Un giorno, papà era entrato in camera, chiudendosi subito la porta alle spalle. Era rimasto un intero minuto in silenzio, guardandosi attorno, come se si trovasse lì per la prima volta. Sembrava un astronauta che esplora un asteroide sconosciuto, distante migliaia di anni luce dalla Terra. Non riusciva a distogliere lo sguardo da quel ritaglio. Sapevo benissimo a cosa stava pensando. Avrebbe preferito che sui muri di quella stanza ci stessero appese ben altre sembianze. Femminili. La crisi petrolifera, il terrorismo, i soldi che non bastavano mai non lo angosciavano così tanto quanto la possibilità che il suo unico figlio fosse omosessuale. A quei tempi era un vero tabù. Già si vedeva, infatti, esposto al pubblico ludibrio, quando in paese si sarebbe sparsa la voce. Così quel giorno, con una destrezza che non avrei mai sospettato, aveva staccato la pagina dal muro, strappandola in quattro parti che mi consegnò subito.

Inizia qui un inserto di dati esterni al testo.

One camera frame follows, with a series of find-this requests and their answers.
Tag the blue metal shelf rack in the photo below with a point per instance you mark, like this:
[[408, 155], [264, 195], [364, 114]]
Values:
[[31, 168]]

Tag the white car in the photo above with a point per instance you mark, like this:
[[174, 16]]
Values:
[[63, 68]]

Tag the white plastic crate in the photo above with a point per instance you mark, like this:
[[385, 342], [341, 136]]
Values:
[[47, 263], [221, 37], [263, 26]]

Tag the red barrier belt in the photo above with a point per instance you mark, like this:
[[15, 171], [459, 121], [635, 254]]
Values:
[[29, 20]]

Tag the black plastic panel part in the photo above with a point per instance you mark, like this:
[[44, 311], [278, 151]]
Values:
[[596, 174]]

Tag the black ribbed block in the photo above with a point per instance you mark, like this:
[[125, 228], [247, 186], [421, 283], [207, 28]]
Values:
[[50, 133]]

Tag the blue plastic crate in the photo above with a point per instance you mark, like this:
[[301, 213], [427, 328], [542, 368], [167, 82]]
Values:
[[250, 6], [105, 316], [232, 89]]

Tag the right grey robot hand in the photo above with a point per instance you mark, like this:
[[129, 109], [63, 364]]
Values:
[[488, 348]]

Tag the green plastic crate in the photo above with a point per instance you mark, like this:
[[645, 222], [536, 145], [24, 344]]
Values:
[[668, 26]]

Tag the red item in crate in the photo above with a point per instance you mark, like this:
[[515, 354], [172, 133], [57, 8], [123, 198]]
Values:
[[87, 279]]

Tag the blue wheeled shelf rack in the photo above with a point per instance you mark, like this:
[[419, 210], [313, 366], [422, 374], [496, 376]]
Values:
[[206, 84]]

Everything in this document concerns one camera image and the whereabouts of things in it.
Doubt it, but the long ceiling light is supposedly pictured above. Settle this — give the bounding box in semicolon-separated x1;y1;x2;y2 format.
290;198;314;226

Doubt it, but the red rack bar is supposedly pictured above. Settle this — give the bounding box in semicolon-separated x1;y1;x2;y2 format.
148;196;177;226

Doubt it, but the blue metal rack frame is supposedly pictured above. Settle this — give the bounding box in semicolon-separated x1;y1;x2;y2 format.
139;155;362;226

Analizzai i cadaverini cartacei e mi stupii della precisione di quel gesto: i quattro pezzi erano praticamente uguali. Nemmeno con forbici e righello avrebbe potuto fare di meglio. Il viso di Paul così quadripartito mi provocò un’infinita tristezza, ma papà aveva adesso un’aria talmente sollevata… Non nutriva alcun dubbio riguardo l’efficacia di quella sua boscaiola pedagogia pratica.

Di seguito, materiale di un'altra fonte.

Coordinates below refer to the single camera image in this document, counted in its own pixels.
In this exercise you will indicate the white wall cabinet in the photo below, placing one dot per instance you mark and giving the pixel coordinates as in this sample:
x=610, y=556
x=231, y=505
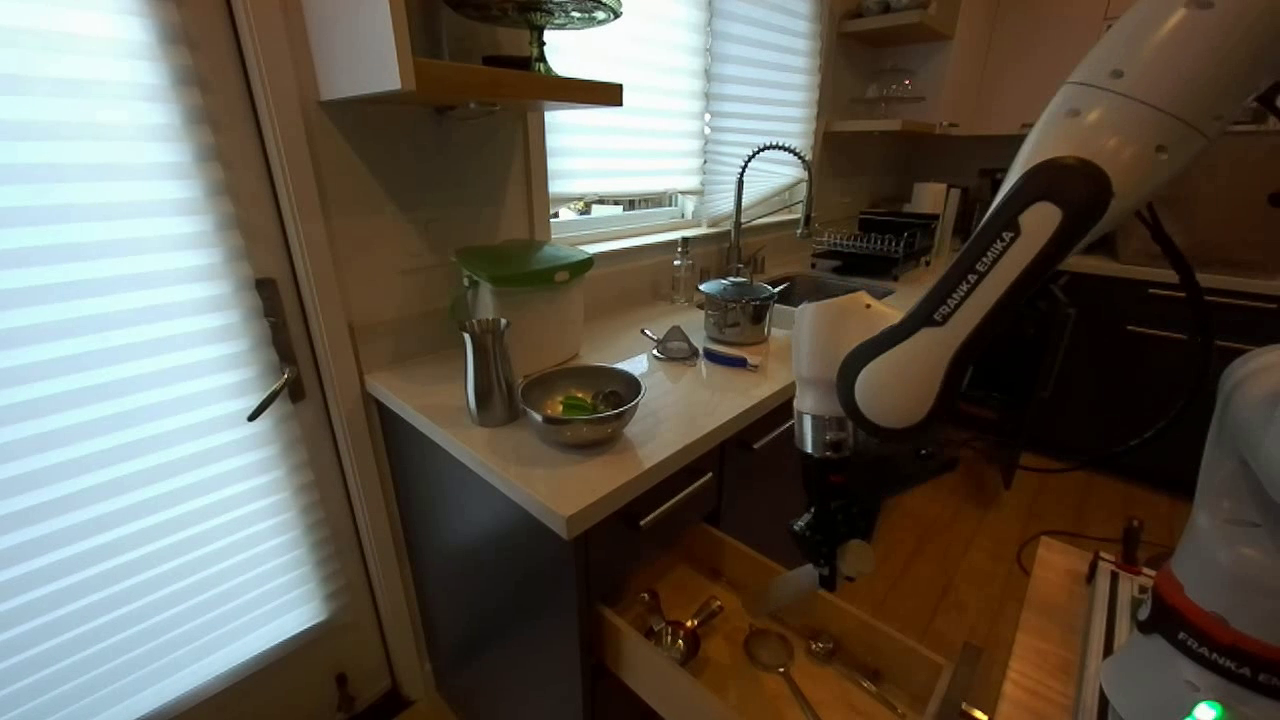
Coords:
x=348, y=45

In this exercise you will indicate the metal pot with lid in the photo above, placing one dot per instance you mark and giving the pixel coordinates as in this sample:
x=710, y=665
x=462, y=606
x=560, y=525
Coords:
x=739, y=312

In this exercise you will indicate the small metal strainer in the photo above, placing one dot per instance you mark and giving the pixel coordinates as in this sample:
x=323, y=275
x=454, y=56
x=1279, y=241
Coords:
x=770, y=651

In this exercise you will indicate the metal mounting rail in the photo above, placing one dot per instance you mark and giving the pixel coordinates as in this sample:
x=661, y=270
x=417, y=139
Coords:
x=1111, y=614

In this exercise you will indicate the wooden wall shelf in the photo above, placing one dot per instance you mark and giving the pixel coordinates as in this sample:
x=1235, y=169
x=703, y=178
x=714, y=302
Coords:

Ehi! Bocia! Sì, digo a tì. Cos’elo che te voi far da grant?

Il cucciolo di uomo scrutava l’uomo che aveva di fronte, così come si scruta chi abbia appena fatto una domanda stupida. La più scontata che possa esistere.

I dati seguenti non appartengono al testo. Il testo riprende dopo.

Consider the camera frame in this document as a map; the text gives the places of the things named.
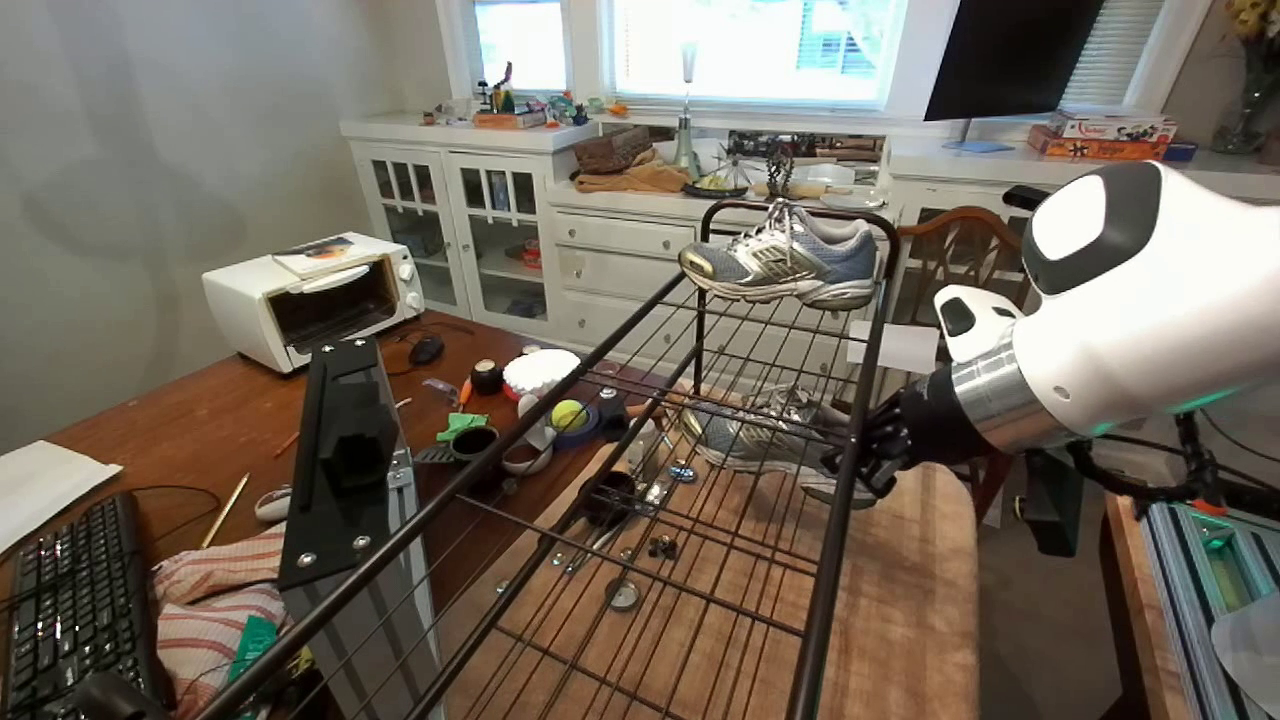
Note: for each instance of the white drawer chest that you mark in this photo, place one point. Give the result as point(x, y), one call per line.
point(620, 262)

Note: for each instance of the black flat screen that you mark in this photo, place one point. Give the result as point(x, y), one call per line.
point(1015, 53)

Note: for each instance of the pink striped cloth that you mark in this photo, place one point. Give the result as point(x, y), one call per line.
point(202, 626)

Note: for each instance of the small silver metal piece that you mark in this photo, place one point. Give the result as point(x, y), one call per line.
point(682, 471)

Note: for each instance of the black mug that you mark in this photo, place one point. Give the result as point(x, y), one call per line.
point(473, 454)

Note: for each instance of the black round roll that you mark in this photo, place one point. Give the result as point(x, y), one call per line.
point(610, 503)

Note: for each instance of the green plastic tube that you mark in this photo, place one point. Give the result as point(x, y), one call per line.
point(251, 651)

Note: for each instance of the black computer mouse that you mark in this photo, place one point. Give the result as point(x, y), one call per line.
point(427, 350)

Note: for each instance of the thin wooden stick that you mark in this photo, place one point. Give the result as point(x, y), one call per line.
point(225, 515)

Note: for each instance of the black stand with orange clamps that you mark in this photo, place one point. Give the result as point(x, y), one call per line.
point(1172, 483)

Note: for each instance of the white glass door cabinet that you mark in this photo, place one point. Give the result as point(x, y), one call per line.
point(445, 227)

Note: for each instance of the beige woven tablecloth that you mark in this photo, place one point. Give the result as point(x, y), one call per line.
point(904, 601)

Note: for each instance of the yellow ball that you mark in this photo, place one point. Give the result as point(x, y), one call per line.
point(570, 413)

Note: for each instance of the black computer keyboard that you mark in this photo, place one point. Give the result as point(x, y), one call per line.
point(74, 614)

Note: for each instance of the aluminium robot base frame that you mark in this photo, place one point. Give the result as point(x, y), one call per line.
point(1220, 563)

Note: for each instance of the black metal shoe rack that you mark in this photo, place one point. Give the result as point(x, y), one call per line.
point(824, 563)

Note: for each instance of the white paper sheet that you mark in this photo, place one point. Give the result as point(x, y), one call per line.
point(45, 485)

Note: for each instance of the round metal lid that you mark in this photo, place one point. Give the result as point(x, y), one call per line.
point(624, 596)

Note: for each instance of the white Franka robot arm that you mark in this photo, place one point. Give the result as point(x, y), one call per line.
point(1144, 306)

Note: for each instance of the white toaster oven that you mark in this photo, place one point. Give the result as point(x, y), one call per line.
point(267, 306)

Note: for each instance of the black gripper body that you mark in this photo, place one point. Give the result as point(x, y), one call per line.
point(921, 427)

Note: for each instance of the brown bag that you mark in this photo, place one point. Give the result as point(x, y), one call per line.
point(615, 148)

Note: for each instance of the small black clip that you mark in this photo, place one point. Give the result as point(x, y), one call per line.
point(666, 551)

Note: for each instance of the green plastic toy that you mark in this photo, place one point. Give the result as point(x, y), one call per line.
point(461, 427)

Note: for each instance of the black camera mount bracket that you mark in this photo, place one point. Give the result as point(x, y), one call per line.
point(341, 454)

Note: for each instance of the orange book stack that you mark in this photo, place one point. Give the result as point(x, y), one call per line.
point(1103, 140)

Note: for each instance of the small black cup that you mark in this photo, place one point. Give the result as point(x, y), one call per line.
point(485, 376)

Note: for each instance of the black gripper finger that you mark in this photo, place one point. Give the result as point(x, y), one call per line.
point(864, 474)
point(864, 421)

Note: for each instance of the glass candle holder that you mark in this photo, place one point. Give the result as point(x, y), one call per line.
point(685, 125)

“Io? Cosa voglio fare da grande?”

Lo so, pensavo ogni volta, è una domanda a trabocchetto. Papà conosceva benissimo la risposta, ma voleva lo stesso sentirsela dire per poter partire con la consueta reprimenda. Ma cosa potevo rispondergli, allora? Il contadino? L’operaio? Certo, concetti un po’ astrusi per un bambino. L’inventore, l’astronauta, lo scienziato: ecco, dai, uno di questi, forse. In quei momenti desideravo solo uscire il più velocemente possibile dall’impasse: la tensione cresceva, lo capivo da come papà stringeva i pugni. La situazione poteva degenerare da un momento all’altro.

“Il pilota di Formula Uno”.

Lo sapeva che mentivo spudoratamente, ma rilasciava lo stesso i pugni. A volte pur di non dover fare troppo presto i conti con la realtà, ci si accontenta di una piccola bugia.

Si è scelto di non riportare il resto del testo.